でも、私を連れ去ったのが王立研究院だったから、みんなは頭を抱えてしまった。田舎のタイム村。いくら村長さんでも王立研究院にツテなんてなかった。とはいえ、正面から訪ねたところで門前払いされるのも目に見えている。
「そこに白花さんが現れたんだ」
白花さんと言うのは、バードック薬師協会の受付のお姉さんのことだった。彼女が村長さんを訪ねて来て私がバードック薬師協会にいること等、事情を教えてくれたそうだ。そして。
「月白を助けるには月白の身元を証明すればいいって話になったんだ」
「まさか王立研究院を相手に嘘をついたの? なんて馬鹿なことを!」
私には証明する身元なんてない。ないものを証明するには嘘をつくしかないけれど、相手は天下の王立研究院。なんてことをしたのだ、と、思わず大きな声がでてしまった私を見て、なぜか天がニヤニヤする。
「ちょっと! 笑い事じゃないでしょ!」
「へへっ、そう思うよね? でも、実は一つも嘘なんてついてないんだな!」
「はぁ?」
言葉の意味が飲み込めない私を前になぜか天がどや顔で胸を張る。
「まず、桃さんと松葉さんが月白を養女にするっていいだしたんだ。それを村長さんが速攻で承認」
「えっ?」
「あっ、これは月白が帰ってきたら本人の意思を確認することって条件付きで承認されているから大丈夫。でも、いいと思うよ。あの二人、本当にいい人だし」
「いや、そういう問題じゃ」
そんな大切なこと、それこそ出会って間もない私のためなんかに。嬉しさより驚きが勝ってしまっている私を無視して天の話は続く。

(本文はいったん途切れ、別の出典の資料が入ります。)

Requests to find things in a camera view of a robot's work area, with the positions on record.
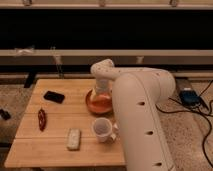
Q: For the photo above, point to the orange ceramic bowl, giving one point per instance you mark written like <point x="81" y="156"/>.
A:
<point x="98" y="103"/>

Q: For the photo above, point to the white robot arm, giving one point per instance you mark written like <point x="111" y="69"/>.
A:
<point x="135" y="93"/>

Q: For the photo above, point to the white sponge block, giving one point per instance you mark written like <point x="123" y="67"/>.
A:
<point x="73" y="141"/>

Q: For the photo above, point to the white mug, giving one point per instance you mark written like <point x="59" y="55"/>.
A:
<point x="103" y="130"/>

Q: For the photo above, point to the blue power box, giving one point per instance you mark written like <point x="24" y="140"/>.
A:
<point x="188" y="97"/>

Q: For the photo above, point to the red dark toy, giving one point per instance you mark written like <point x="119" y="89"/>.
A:
<point x="42" y="119"/>

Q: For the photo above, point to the black object on floor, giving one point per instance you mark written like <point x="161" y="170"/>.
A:
<point x="4" y="114"/>

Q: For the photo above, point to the black phone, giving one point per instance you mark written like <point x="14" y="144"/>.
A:
<point x="54" y="97"/>

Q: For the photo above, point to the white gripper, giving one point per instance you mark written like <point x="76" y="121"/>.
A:
<point x="101" y="90"/>

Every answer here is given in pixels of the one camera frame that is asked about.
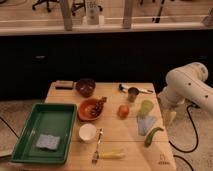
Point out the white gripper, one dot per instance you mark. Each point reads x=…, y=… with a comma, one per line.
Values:
x=168, y=103

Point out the yellow banana toy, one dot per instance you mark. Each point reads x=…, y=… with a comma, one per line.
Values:
x=116, y=154

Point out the black white handled tool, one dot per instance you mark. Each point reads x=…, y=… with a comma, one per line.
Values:
x=125, y=88

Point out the green plastic tray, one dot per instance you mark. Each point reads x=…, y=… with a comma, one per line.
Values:
x=48, y=121

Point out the office chair base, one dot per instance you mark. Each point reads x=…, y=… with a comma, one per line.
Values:
x=47, y=2

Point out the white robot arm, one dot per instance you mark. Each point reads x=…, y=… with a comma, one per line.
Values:
x=186, y=82

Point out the dark brown bowl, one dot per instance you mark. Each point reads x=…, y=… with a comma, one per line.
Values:
x=85, y=87

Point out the green chili pepper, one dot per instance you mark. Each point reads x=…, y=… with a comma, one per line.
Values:
x=150, y=136

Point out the blue sponge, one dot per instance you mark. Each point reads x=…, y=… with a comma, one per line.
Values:
x=48, y=142

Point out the red apple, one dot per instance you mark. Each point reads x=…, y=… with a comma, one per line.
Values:
x=123, y=111

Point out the green plastic cup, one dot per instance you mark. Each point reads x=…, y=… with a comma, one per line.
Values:
x=146, y=107

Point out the dark grapes bunch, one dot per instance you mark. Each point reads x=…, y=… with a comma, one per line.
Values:
x=97, y=109

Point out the metal cup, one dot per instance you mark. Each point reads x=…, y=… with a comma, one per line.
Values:
x=132, y=94

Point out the blue folded cloth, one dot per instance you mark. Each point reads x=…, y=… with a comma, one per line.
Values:
x=145, y=124

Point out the silver fork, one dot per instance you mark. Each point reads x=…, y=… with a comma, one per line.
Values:
x=96, y=153

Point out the black brown eraser block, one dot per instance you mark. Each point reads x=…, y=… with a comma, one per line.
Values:
x=60, y=84

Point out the orange bowl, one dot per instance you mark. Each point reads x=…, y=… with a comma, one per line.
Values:
x=85, y=108

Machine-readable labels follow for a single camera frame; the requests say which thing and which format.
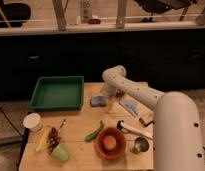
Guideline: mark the dark red bowl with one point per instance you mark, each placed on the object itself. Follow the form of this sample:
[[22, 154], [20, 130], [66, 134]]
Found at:
[[119, 93]]

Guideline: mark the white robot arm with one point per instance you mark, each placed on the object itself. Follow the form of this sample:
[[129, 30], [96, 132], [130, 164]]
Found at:
[[177, 137]]

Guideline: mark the light green cup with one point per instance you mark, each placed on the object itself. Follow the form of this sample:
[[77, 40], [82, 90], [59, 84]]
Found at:
[[60, 153]]

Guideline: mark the orange fruit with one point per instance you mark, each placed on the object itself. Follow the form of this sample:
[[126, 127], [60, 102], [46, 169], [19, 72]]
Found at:
[[109, 142]]

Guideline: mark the white round container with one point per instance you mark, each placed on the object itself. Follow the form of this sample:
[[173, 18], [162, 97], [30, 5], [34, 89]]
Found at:
[[33, 122]]

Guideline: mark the green cucumber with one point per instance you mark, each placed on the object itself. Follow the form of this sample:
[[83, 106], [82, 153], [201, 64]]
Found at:
[[94, 134]]

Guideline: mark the small wooden block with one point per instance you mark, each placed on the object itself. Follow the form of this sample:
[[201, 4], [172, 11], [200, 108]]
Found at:
[[146, 119]]

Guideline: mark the blue sponge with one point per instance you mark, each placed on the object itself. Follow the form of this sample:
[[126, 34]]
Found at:
[[98, 101]]

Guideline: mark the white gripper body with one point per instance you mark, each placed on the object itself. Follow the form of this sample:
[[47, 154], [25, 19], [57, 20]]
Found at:
[[109, 89]]

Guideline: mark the black office chair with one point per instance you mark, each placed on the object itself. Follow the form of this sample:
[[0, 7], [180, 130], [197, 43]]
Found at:
[[162, 6]]

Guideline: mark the green plastic tray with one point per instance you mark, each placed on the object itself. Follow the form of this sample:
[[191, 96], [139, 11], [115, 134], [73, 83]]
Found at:
[[58, 93]]

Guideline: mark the brown grape bunch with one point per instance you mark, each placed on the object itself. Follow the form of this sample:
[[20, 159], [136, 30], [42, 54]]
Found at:
[[53, 140]]

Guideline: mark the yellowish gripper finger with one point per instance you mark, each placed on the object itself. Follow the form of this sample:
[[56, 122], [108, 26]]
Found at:
[[109, 104]]

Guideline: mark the orange bowl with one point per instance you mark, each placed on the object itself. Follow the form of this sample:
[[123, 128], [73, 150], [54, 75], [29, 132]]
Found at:
[[118, 151]]

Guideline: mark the dark red dish on ledge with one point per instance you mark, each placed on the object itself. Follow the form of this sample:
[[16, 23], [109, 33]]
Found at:
[[94, 21]]

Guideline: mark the grey blue cloth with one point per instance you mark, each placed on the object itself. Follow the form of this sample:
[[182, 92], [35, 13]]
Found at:
[[130, 106]]

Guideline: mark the metal cup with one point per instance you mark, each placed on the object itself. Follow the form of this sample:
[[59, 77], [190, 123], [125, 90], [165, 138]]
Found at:
[[140, 145]]

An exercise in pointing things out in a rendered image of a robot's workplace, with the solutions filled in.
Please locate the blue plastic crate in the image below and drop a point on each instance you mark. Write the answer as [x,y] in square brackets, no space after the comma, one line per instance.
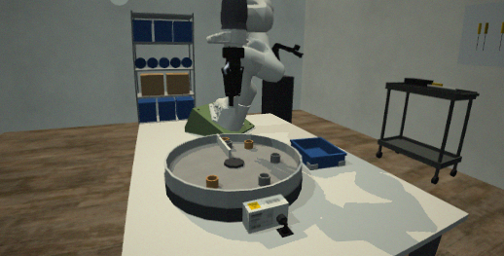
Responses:
[315,146]

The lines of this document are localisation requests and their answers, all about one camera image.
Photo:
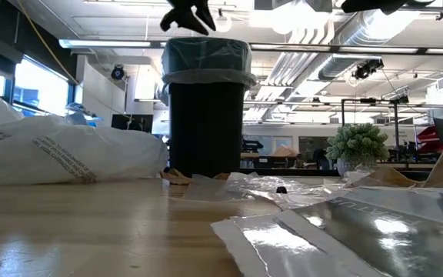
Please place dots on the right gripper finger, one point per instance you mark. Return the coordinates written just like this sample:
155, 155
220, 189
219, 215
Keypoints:
183, 15
205, 13

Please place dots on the black trash bin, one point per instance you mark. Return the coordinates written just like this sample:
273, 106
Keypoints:
206, 127

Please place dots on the small brown paper scrap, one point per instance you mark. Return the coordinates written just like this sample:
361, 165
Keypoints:
177, 177

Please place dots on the clear plastic wrapper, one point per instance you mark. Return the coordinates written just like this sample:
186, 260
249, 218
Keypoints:
252, 188

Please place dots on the silver foil packaging sheets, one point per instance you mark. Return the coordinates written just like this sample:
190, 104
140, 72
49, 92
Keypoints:
360, 238

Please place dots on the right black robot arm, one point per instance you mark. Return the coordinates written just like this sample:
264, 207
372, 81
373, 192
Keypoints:
379, 4

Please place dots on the black background robot arm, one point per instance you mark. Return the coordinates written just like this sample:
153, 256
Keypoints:
252, 145

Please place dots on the white printed plastic bag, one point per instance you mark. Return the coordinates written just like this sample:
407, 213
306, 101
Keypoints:
52, 154

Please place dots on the round white ceiling lamp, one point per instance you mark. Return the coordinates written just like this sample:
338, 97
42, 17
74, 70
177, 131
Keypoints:
220, 13

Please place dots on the long ceiling light bar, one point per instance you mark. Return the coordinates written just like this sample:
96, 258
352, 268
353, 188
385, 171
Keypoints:
102, 43

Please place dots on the black computer monitor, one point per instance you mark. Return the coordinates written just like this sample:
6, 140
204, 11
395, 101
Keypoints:
123, 122

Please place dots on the blue plastic object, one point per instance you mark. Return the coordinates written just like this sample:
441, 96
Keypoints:
76, 117

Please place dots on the small black cap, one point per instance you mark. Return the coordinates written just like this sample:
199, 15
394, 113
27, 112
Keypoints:
281, 190

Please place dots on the potted green succulent plant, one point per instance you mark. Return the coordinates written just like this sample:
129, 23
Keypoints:
356, 144

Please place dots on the dark ceiling fixture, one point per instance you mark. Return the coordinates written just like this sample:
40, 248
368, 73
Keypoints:
429, 7

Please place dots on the silver ventilation duct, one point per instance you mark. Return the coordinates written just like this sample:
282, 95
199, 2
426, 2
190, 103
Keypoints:
360, 27

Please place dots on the black ceiling track camera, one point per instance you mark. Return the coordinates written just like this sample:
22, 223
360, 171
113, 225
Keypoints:
367, 69

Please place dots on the black metal station frame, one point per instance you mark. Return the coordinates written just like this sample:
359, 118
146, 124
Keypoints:
396, 127

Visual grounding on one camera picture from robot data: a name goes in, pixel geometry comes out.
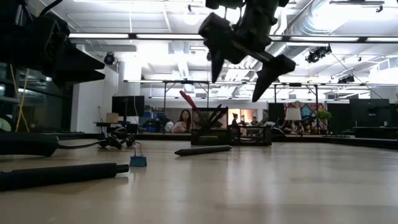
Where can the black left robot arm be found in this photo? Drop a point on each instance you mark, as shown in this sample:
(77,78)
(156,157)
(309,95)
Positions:
(15,46)

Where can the black monitor on stand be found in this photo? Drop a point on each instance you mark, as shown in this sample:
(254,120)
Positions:
(128,105)

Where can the round black spotlight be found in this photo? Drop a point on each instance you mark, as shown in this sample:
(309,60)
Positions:
(109,58)

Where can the black pen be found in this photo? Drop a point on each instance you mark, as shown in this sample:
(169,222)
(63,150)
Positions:
(221,112)
(214,115)
(202,151)
(62,175)

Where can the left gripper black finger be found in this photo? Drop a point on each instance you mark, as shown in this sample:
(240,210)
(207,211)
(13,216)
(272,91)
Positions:
(81,63)
(74,77)

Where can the tall black panel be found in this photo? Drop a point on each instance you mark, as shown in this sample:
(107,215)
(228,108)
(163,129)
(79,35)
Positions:
(276,113)

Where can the black mesh desk organizer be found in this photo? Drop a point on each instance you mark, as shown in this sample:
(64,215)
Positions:
(211,140)

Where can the white-shade table lamp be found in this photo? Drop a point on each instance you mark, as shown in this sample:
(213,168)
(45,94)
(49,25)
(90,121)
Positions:
(293,114)

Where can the person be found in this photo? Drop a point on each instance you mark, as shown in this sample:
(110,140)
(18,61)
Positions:
(254,121)
(183,123)
(234,119)

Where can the blue binder clip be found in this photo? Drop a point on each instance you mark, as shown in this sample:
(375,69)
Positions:
(138,161)

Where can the colourful wall mural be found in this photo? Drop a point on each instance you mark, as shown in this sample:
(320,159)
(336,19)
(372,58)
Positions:
(308,113)

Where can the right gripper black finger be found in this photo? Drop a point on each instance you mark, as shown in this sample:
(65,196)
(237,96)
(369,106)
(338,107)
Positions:
(273,71)
(224,40)

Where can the black rig camera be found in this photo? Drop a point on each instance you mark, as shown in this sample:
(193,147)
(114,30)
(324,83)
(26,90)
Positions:
(317,55)

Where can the large black monitor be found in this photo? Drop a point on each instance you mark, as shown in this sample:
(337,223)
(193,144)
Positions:
(370,112)

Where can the potted green plant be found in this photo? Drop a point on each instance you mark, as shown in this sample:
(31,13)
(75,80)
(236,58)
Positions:
(323,115)

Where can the LED light bar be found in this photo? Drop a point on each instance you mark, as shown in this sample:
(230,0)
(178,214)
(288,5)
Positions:
(99,35)

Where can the cardboard box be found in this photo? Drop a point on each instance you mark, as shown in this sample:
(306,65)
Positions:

「これで身元はオッケーって話になりかけたんだけど、そこで黄丹がとんでもないことを言い出したんだ。村人ってだけじゃ弱いって」
意味がわからない。身元の保証に弱いも何もないだろうに。
「村長の一族の嫁なら文句ないだろって」
「はぁ?」
「月白も、はぁ? って思うよね。黄丹のやつ、月白のこと気に入っているからって、職権乱用もいいところだろ!」
いやいや、だから問題はそこじゃない。というか気に入られた覚えもないのですが。
「でさ、月白、ここからは怒らないで聞いて欲しいんだけど」
急にこちらをうかがうように上目遣いになった天を見て面食らう。そんな私に天が言いづらそうに続ける。
「つい言っちゃったんだ」
「何を?」
「月白は俺の髪飾りを受け取っているんだって」
「えっ? それは!」
言い返そうとした私よりも先に天が言葉を被せる。
「わかってる! わかっているから! 夏祭りのときは髪飾りの意味を知らなかっただけだって」
天の話が更に進む。
「でも、そういうことなら仕方ないって。じゃあ、俺が村長さんの養子になればいいんじゃないかってことになって」
もうここまでくると開いた口が塞がらない。余所者のためにどうしてそこまでできるのだか。いつかも思ったけれど、タイム村にはお人好し、それも、重度のそれしかいないのだろうか?
私の沈黙をどうとったのか、天が慌てて続ける。
「そっ、それに、婚約者ってことにしたから! だから本当に嫌なら。あっ、嫌って言わないで欲しいんだけど、でも、月白の嫌なことはしたくないから」
「だから、現状、嘘は一つもない、と」
「うん。そう、です」
天の言葉を遮って確認すると何故か怒られた子犬のような姿で天がうなずく。なんだかその姿に笑ってしまった。
「ごめん! やっぱり……って、えっ?」
髪飾りに手を伸ばした天より先にそれを取ってしまう。やっぱりもういいよね、なんて、心の中で呟きながら。
「いいの? アンドロイドだよ?」
できるだけ普通に聞こうとしたけれど、髪飾りを持つ手が震える。
「いいよ。俺は月白がいいの」
そんな私の震える手を天の手がそっと包む。なんだか余裕の笑みを浮かべているのが癪に障るけれど、その手の温かさに震えが止まる。
「かなり年上だよ」
「えっ? あっ、そうか! 月白さんって呼ぶ? ってか敬語とかの方がいいの?」
余裕の笑みはどこへやら。また慌てだした天に思わず吹き出してしまう。
「今更いいよ。それにそういう意味じゃない。一緒に年はとれない。同じ時間は生きられないよ」
「そんなことないよ。今、一緒に生きてるじゃん」
天は私の手から髪飾りをそっと取り出す。そして両手に乗せて改めて私に差し出して言った。
「月白さん、髪飾りを受け取ってくれませんか?」
「……はい」
私は空色の髪飾りにそっと手を伸ばした。